An open-label pilot study of icariin for co-morbid bipolar and alcohol use disorder.

Author information

1
a Department of Psychiatry , The University of Texas Southwestern Medical Center , Dallas , TX , USA.

Abstract

OBJECTIVES:

Bipolar disorder is associated with a very high prevalence of alcohol-related disorders. However, few studies have examined treatment in this population. Preclinical research suggests a role for the flavonoid icariin in mood and addictive disorders. In this open-label pilot study, we investigated the feasibility and safety of using icariin for persons with bipolar disorder and alcohol abuse or dependence.

METHODS:

Ten participants with bipolar I or bipolar II disorders, currently depressed, and with active alcohol abuse or dependence were given open-label icariin of up to 300 mg/day for 8 weeks using a flexible dosing strategy.
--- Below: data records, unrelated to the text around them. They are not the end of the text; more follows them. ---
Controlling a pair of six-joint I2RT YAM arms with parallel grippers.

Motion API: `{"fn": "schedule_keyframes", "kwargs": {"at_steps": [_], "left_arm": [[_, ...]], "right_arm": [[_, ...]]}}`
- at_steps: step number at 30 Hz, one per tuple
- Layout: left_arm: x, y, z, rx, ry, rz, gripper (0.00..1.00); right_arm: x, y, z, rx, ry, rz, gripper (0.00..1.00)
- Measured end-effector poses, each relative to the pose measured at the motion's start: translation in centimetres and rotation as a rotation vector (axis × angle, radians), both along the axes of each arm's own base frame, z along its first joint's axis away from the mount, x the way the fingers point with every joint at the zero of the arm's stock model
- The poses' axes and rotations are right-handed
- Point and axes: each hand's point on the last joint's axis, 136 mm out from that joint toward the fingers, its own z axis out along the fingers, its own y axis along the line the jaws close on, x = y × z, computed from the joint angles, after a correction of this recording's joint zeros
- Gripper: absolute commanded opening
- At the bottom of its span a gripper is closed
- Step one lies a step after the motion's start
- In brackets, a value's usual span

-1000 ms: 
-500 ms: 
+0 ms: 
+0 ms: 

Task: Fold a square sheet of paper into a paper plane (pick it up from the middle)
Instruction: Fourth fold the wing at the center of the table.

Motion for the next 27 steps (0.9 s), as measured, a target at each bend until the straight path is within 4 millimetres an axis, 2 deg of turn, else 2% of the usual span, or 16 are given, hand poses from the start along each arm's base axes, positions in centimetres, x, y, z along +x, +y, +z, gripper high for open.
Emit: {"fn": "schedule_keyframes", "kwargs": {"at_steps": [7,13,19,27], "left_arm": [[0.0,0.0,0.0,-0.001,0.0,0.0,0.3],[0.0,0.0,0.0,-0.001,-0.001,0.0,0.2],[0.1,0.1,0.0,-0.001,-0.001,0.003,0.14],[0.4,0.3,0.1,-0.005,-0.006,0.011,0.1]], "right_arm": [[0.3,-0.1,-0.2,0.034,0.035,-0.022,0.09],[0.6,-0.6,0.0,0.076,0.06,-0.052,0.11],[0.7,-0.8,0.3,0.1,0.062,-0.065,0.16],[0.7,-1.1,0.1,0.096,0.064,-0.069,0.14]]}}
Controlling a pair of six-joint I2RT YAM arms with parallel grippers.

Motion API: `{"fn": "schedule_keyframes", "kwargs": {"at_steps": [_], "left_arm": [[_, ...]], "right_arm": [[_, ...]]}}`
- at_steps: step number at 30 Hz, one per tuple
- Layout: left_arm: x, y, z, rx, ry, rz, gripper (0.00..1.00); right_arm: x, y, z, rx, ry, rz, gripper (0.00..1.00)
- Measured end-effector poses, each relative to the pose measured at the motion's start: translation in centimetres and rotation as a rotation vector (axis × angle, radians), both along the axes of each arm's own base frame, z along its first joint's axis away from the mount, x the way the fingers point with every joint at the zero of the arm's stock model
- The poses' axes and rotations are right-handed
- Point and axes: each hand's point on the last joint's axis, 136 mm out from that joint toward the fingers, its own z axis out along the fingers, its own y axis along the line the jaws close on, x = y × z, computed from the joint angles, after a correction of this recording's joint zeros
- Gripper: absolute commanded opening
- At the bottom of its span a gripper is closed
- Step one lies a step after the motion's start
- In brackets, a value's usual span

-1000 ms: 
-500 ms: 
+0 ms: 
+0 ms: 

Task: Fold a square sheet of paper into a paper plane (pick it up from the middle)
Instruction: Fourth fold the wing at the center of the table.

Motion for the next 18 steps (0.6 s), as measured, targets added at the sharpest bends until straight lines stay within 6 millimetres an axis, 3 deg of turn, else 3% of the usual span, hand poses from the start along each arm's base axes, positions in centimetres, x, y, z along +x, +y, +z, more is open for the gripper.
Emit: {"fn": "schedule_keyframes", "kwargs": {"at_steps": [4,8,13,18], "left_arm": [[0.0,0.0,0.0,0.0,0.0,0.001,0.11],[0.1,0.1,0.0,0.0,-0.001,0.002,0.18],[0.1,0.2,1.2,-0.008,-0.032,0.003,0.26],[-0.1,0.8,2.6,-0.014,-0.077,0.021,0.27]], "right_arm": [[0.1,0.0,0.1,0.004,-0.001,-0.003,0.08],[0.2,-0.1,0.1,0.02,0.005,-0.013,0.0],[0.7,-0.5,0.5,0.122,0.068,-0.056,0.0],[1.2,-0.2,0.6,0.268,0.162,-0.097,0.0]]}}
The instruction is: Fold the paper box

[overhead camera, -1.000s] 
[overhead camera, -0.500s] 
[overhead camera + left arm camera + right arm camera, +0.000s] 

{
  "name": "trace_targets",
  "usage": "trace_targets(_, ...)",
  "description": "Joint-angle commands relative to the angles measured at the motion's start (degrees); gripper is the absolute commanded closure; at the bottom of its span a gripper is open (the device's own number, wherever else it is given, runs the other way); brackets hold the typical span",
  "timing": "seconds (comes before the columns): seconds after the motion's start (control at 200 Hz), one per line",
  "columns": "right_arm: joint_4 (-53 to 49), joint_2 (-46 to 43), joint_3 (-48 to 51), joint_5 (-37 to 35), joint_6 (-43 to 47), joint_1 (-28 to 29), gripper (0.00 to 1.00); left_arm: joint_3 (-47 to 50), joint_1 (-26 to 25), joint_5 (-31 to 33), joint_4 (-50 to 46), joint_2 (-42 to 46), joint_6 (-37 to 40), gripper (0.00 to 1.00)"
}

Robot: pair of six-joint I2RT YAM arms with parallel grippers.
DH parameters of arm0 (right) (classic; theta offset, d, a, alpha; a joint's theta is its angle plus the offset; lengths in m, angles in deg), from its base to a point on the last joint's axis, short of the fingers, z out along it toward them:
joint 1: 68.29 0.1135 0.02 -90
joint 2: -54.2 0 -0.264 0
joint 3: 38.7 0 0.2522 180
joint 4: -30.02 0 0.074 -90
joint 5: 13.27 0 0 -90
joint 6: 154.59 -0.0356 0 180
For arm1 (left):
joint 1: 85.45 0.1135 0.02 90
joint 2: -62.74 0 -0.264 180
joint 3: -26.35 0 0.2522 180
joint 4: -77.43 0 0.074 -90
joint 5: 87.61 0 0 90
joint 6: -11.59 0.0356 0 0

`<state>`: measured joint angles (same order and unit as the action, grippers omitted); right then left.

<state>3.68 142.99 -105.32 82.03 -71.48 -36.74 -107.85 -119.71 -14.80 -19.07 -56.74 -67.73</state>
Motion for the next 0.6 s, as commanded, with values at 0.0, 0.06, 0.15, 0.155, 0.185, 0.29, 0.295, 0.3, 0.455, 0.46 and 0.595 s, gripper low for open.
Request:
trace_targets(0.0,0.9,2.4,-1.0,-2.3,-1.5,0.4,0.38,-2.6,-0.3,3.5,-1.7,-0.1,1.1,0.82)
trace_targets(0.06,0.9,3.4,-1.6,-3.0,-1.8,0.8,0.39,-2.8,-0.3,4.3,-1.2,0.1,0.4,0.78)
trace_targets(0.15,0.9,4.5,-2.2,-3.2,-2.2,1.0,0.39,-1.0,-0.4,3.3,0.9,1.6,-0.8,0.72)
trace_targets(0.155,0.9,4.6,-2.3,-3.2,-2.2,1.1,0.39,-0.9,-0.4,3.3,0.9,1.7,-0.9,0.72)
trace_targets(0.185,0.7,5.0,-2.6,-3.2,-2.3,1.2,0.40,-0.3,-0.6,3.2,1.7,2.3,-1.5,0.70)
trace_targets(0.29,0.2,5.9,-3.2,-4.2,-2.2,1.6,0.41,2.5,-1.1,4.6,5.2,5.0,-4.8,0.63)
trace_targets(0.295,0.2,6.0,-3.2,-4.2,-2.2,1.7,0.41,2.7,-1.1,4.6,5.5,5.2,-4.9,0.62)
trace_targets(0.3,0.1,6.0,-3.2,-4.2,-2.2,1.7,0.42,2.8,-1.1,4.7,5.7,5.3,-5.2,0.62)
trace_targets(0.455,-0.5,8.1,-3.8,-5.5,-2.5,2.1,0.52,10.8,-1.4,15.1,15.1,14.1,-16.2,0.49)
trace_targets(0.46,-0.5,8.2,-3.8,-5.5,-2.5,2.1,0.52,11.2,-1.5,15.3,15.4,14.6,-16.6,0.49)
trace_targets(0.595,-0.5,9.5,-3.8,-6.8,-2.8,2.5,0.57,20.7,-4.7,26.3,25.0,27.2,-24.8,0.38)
Participants were assessed using the Hamilton Rating Scale for Depression (HAMD), Quick Inventory of Depressive Symptomatology-Self Report (QIDS-SR), Hamilton Rating Scale for Anxiety (HAMA), and Young Mania Rating Scale (YMRS). Standard drinks, heavy drinking days, and drinking days were also quantified. Baseline and exit data were analyzed using the Wilcoxon Signed Rank Test.

RESULTS:

We observed a significant decrease in the HAMD (p = 0.012, d = 0.8), QIDS (p = 0.017, d = 0.7), and HAMA (p = 0.005, d = 1.4) scores. Heavy drinking days (p = 0.034, d = 1.1) and standard drinks (p = 0.038, d = 0.8) also decreased significantly. Icariin was well tolerated and no participants withdrew due to side-effects.

CONCLUSION:

Results from this uncontrolled study suggest icariin may decrease depressive symptoms and reduce alcohol consumption in persons with bipolar disorder and alcohol use. Improvement in mood and alcohol use was similar to that observed in an open-label trial of naltrexone in this population. Controlled trials, but at this point not routine clinical use, of icariin seem warranted.

KEYWORDS:

Icariin; alcohol; bipolar disorder; depression; mania; use disorder

PMID:
26809351
DOI:
10.3109/00952990.2015.1114118
[Indexed for MEDLINE]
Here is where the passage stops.